Velocity and Scalar Characteristics of Turbulent Premixed Flames Stabilized on Confined Axisymmetric Baffles

Abstract

Measurements of velocity, temperature, species concentration and wall pressure arc reported for turbulent premixed methane-air flames stabilized on axisymmetric confined baffles and for the corresponding isothermal flows.

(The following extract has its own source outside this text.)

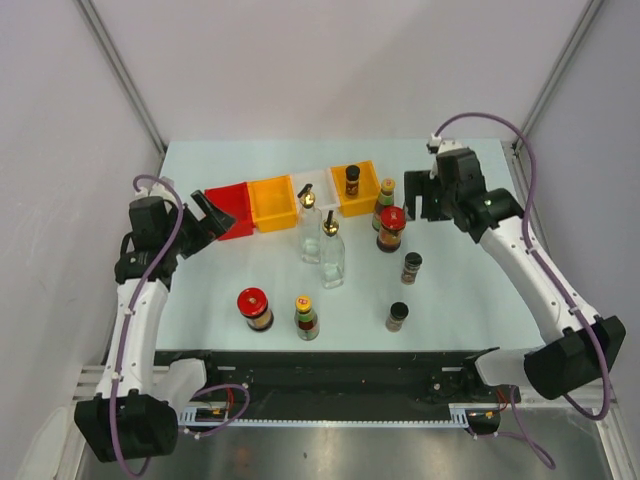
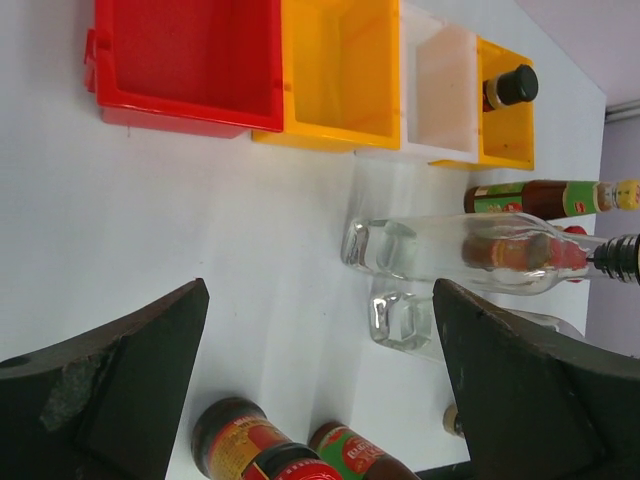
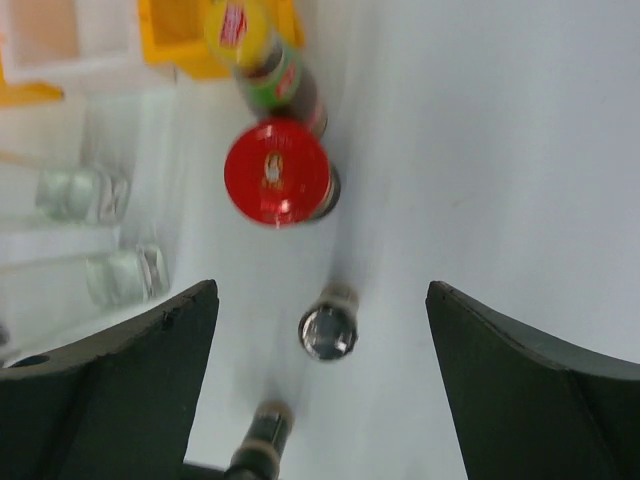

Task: Organize the condiment bottles
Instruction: Pick up the bottle from the center of the board.

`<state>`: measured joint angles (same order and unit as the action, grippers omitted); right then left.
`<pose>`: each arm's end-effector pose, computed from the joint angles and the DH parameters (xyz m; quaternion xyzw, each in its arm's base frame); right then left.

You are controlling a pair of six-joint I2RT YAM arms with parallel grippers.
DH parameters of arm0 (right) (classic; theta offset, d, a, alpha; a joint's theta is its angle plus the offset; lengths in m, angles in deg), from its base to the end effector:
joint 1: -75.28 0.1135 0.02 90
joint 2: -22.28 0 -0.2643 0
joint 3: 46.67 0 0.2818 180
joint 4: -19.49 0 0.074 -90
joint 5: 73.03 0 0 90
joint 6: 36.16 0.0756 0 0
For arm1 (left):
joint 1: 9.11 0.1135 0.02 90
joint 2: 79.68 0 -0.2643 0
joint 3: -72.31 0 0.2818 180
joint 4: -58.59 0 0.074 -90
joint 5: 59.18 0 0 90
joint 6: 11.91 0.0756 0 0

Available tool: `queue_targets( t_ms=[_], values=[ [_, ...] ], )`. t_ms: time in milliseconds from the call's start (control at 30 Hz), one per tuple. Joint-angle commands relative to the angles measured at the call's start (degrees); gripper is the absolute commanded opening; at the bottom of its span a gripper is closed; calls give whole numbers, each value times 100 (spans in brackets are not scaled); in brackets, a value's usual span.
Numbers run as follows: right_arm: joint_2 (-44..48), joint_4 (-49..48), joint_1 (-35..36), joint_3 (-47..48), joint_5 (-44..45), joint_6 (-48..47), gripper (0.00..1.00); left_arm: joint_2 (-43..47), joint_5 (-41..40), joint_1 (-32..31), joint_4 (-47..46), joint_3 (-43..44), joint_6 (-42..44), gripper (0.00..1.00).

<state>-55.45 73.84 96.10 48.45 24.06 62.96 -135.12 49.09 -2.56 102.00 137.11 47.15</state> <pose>0.3322 0.1163 0.3664 -0.0636 0.8912 0.0617 0.4448 0.2699 0.0071 0.2954 -0.2097 0.8496 -0.2349 0.4231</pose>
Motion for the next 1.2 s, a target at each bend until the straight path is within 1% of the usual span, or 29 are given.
queue_targets(
  t_ms=[0,67,233,367,467,533,633,700,1133,1167],
  values=[
    [478,346,308,-775,-191,414,90,226,-296,40,-79,5,237,100],
    [715,311,528,-1337,-173,616,89,270,-262,31,-176,-92,202,100],
    [830,22,695,-1919,-243,924,89,244,45,31,-509,-487,53,100],
    [725,-233,722,-2296,-279,1179,87,218,-85,31,-668,-750,62,100],
    [524,-357,722,-2367,-191,1214,84,200,-497,31,-747,-952,114,100],
    [409,-427,704,-2394,-103,1223,82,200,-613,31,-834,-1050,141,100],
    [198,-576,704,-2429,20,1223,78,156,-578,31,-914,-1103,123,100],
    [14,-690,661,-2438,47,1223,72,130,-490,31,-958,-1112,79,100],
    [-470,-893,616,-2464,380,1381,65,-19,-385,84,-932,-1085,123,100],
    [-479,-875,616,-2464,407,1399,62,-19,-376,84,-923,-1085,123,100]
  ],
)
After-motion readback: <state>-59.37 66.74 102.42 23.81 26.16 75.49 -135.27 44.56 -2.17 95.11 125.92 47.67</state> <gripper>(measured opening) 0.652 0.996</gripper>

A laser-Doppler velocimeter was used to measure the density-weighted longitudinal velocity characteristics, thin bare-wire thermocouples to determine unweighted temperature characteristics and quartz probes transported gas samples to various instruments which measured near density-weighted concentrations of O₂, unburnt hydrocarbons, CO₂, and CO. The purpose of the experiments was to extend information of local flow properties of axisymmetric bluff-body stabilized premixed flames and to provide a basis for evaluating the performance of current calculation procedures in recirculating combusting flows. The results quantify the influence of forebody shape, area blockage and of equivalence ratio. The velocity results show that combustion increases the length of the recirculation zone, the maximum reverse-flow velocity and the variance of the fluctuations within the free shear layer surrounding the recirculation zone. The scalar field is controlled by the equivalence ratio of the mixture and the formation of pollutants is examined for both fuel-lean and -rich flames. The concentration of carbon monoxide was above equilibrium levels in fuel-lean flames, suggesting incomplete oxidation; in fuel-rich flames, it indicates the extent of the CO₂; dissociation in the kinetics of CO formation. The influence of the forebody shape on the scalar field was found to be small, except in the variance of the velocity fluctuations. The increase of the area blockage ratio from 25% to 50% did not affect the levels of the scalar quantities but increased the recirculation bubble length, the maximum dimensionless velocity and the maximum variance of the velocity fluctuations.